What’s the weirdest thing you’ve ever done to sell your books?
I hadn’t ridden a Greyhound bus since I was 14, traveling across Texas with my friend Elsie to visit my grandmother. But there i was last Sunday, rolling along from Burlington VT to Boston because it was impossible to get to my meeting in Boston any other way today.

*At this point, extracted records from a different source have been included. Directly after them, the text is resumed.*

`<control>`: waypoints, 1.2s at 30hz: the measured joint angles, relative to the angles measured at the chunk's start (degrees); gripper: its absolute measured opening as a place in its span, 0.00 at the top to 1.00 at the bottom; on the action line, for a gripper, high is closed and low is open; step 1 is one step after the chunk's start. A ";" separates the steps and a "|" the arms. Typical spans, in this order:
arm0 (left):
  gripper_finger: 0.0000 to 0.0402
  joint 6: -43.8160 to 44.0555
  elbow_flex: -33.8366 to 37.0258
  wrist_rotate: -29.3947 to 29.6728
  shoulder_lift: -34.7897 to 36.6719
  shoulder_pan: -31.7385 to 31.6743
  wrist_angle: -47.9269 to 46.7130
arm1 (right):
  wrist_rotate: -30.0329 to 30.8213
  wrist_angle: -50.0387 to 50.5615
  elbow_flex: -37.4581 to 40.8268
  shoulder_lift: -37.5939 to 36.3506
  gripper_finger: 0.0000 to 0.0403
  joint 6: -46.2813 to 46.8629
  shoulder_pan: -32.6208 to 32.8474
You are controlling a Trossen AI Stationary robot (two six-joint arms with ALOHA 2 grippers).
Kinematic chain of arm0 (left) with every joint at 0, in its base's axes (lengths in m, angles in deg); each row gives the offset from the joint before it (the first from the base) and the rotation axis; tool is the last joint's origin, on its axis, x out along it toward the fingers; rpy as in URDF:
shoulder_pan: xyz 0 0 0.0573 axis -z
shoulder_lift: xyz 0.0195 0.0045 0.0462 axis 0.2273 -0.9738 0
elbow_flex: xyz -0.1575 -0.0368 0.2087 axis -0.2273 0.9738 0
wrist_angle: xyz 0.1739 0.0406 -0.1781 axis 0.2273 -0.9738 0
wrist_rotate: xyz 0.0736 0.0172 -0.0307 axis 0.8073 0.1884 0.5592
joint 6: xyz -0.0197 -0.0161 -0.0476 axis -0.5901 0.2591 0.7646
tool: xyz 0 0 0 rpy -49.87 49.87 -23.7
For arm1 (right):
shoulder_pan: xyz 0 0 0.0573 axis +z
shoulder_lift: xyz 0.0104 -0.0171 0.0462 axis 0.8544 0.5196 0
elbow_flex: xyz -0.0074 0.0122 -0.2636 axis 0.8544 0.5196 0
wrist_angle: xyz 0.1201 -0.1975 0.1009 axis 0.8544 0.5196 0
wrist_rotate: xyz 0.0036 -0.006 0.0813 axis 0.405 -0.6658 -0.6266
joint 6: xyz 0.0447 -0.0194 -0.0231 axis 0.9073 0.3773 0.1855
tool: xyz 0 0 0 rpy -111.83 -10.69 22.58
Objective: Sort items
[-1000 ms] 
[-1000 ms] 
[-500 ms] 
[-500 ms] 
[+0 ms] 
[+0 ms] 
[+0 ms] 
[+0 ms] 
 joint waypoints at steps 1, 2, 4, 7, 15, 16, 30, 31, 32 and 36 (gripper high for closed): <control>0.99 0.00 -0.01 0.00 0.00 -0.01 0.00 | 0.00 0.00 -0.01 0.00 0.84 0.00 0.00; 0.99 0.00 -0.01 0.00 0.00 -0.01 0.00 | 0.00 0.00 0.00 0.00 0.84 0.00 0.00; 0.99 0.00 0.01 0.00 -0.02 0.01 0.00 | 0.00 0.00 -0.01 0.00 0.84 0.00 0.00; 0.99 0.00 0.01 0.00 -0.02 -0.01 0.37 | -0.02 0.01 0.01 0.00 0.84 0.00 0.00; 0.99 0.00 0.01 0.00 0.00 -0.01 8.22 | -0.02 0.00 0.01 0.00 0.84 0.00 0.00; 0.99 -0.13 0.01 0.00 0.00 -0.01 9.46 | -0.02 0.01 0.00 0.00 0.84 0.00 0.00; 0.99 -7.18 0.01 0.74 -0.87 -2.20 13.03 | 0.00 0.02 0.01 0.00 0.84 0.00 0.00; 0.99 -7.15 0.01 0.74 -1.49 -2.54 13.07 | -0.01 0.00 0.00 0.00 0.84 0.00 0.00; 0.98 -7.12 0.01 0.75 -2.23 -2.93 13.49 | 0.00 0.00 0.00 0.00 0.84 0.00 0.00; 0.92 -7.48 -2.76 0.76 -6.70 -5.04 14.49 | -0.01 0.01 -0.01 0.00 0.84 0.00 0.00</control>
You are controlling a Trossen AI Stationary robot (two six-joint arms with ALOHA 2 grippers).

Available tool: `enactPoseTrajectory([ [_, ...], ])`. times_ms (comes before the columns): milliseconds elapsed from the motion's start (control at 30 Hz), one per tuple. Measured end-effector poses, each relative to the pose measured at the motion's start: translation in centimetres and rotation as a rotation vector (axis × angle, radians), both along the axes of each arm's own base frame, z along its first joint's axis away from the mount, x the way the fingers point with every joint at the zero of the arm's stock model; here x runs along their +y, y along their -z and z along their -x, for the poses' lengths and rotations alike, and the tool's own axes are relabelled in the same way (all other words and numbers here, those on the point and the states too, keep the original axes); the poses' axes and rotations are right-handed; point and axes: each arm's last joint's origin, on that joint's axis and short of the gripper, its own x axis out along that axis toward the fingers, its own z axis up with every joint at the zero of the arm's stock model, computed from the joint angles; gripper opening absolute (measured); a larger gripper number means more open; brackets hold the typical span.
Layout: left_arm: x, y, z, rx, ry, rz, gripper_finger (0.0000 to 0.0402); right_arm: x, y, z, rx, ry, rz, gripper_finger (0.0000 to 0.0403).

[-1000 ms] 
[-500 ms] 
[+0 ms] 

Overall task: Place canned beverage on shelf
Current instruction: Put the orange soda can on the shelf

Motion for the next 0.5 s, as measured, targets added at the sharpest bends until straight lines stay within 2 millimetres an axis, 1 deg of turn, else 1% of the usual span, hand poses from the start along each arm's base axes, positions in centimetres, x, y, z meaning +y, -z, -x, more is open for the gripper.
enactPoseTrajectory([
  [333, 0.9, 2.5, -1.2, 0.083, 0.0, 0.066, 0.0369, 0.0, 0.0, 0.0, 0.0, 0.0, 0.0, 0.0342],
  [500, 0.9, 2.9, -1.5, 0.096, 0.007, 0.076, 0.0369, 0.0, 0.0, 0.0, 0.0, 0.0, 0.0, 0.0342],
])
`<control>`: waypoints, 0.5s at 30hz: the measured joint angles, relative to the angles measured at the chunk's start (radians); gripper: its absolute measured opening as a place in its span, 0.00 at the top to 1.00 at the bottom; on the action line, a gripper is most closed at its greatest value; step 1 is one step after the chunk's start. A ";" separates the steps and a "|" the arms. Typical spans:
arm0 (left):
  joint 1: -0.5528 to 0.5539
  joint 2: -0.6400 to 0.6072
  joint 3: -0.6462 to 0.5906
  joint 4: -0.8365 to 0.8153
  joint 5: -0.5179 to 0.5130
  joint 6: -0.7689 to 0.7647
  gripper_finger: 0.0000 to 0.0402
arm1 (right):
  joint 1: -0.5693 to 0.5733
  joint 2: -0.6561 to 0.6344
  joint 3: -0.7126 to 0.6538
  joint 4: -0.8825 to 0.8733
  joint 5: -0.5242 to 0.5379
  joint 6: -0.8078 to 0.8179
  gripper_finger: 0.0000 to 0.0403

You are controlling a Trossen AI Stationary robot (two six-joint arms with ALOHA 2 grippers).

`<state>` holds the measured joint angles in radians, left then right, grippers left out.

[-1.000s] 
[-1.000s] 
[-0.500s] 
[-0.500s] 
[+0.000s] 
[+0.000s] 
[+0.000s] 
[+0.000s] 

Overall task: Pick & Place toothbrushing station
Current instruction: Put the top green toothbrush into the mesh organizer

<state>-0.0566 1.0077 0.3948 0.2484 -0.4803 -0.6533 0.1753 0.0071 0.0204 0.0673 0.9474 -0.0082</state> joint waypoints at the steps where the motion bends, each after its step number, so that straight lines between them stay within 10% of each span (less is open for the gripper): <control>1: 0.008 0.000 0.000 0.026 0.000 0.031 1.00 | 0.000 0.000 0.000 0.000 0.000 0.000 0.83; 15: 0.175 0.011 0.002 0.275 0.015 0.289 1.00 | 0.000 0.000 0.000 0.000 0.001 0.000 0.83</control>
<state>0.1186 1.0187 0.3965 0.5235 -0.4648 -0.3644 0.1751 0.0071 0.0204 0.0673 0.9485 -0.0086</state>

I squeezed in an appearance at the Burlington Book Fair yesterday. I didn’t quite “move a mountain of books” as Ric, the Fair’s ebullient organizer, had promised, but I spoke to a roomful of enthusiastic participants, signed a goodly number of books, and many of the women said they planned to visit my website to find out more about the 9 Ways. Plus the spirited conversation at last night authors dinner was great preparation for objections I’m sure to encounter when I talk publicly about women’s relationship with power and why I think women must change how we think about power in order to reach parity in any of our lifetimes. (Check out my book trailer to see stats that will set your hair on fire.)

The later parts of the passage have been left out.